“Monsieur Pigeon”: la Parigi di Giuseppe

Ho trovato più pericoli tra gli uomini che in mezzo alle bestie, perigliose sono le vie di Zarathustra. Possano guidarmi i miei animali!

Friedrich Nietzsche

A Parigi andavo tutti i giorni a studiare nella biblioteca del Centre Pompidou. Eravamo sempre tanti in fila per entrare. E capitava di stare anche un’ora là fuori, al freddo. Non c’erano solo studenti ad aspettare ma anche senzatetto, che in quello spazio trovavano non solo un luogo protetto, qualcosa che assomigliava ad una casa, ma anche una possibilità. Un accesso illimitato alla cultura, al sapere, all’informazione. Per arrivare lì attraversavo tutte le mattine Place George Pompidou e più di una volta sono rimasta ferma, sorpresa e incantata nel vedere un uomo completamente ricoperto di piccioni.

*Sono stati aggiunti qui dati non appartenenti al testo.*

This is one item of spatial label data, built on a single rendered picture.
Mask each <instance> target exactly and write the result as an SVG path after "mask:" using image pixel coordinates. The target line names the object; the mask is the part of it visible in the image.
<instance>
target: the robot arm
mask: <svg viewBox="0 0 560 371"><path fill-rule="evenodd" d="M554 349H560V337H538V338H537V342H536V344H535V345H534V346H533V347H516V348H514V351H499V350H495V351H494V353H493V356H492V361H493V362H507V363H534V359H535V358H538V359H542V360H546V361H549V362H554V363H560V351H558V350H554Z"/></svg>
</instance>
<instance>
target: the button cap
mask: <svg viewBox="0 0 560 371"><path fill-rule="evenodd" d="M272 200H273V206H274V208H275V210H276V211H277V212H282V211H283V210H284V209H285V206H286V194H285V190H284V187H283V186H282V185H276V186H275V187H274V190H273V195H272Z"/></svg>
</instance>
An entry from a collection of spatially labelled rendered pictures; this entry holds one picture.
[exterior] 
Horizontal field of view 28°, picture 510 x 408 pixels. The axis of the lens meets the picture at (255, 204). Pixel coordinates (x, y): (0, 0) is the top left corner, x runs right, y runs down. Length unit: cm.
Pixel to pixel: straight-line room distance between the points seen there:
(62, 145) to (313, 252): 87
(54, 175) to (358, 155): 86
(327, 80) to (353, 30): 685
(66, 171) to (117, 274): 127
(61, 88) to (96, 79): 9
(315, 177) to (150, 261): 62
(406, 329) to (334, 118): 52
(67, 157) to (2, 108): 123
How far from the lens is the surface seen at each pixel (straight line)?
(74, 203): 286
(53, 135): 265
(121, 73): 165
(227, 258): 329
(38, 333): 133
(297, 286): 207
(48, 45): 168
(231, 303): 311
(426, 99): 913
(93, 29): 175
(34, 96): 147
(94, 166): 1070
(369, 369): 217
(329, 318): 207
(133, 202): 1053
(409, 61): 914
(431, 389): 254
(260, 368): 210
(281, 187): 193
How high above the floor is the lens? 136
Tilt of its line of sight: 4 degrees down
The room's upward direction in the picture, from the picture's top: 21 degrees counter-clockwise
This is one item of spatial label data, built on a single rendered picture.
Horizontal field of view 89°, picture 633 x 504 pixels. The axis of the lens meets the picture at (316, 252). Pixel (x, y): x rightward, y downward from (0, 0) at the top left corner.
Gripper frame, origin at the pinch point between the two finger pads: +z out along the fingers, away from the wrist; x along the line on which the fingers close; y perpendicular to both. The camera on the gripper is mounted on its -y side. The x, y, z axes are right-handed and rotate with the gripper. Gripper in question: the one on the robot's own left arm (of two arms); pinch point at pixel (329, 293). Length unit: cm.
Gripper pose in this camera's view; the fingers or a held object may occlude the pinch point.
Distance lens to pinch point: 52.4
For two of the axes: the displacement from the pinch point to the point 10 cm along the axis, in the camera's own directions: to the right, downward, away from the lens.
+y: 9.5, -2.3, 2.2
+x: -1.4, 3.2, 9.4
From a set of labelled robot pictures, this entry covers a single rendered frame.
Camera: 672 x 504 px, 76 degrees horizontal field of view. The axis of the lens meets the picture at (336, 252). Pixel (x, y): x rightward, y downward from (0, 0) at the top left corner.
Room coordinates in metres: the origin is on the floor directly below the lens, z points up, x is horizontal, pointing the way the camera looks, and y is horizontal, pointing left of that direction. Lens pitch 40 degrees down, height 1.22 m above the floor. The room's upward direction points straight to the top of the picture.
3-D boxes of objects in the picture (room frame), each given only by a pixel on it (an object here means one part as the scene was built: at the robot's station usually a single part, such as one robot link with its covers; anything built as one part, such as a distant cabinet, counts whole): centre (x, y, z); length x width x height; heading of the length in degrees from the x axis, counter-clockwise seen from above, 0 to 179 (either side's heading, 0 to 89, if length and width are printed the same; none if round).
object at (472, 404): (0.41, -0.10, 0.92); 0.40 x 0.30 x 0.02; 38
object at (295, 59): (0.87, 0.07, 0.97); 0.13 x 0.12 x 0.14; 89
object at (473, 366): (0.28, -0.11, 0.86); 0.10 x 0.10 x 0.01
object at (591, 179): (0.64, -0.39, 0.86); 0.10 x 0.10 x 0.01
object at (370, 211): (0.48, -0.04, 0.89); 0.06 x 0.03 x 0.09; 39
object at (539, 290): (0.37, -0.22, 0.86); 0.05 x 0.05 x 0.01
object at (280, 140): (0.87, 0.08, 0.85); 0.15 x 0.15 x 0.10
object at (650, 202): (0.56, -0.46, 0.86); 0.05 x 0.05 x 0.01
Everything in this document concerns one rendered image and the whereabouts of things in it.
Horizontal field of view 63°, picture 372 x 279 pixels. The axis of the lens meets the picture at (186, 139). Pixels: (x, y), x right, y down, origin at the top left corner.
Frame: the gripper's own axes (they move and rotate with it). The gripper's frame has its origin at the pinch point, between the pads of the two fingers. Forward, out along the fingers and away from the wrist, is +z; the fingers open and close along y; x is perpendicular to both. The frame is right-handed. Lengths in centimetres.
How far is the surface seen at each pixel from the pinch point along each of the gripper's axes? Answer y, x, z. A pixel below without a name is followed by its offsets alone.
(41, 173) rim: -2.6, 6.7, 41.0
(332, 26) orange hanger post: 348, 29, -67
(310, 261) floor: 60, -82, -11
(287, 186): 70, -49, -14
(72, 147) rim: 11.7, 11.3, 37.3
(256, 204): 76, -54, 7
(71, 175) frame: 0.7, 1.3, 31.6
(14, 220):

Allora non sapevo che si chiamasse Giuseppe né avrei mai immaginato che qualcuno stesse pensando di girare un documentario su di lui. A qualche anno di distanza da quelle mattinate parigine, scopro il lavoro realizzato da Antonio Prata e, cosa ancora più sorprendente, che nei prossimi giorni sarà proiettato per la prima volta in Francia, proprio a Parigi, al Cinema Saint-André des Arts.

Voglio saperne di più di questa storia. Così, in un pomeriggio di pioggia a Roma la mia linea si aggancia a quella di Antonio, che è in Svizzera, per la precisione a Lugano.

Come è arrivato Giuseppe nella tua vita? 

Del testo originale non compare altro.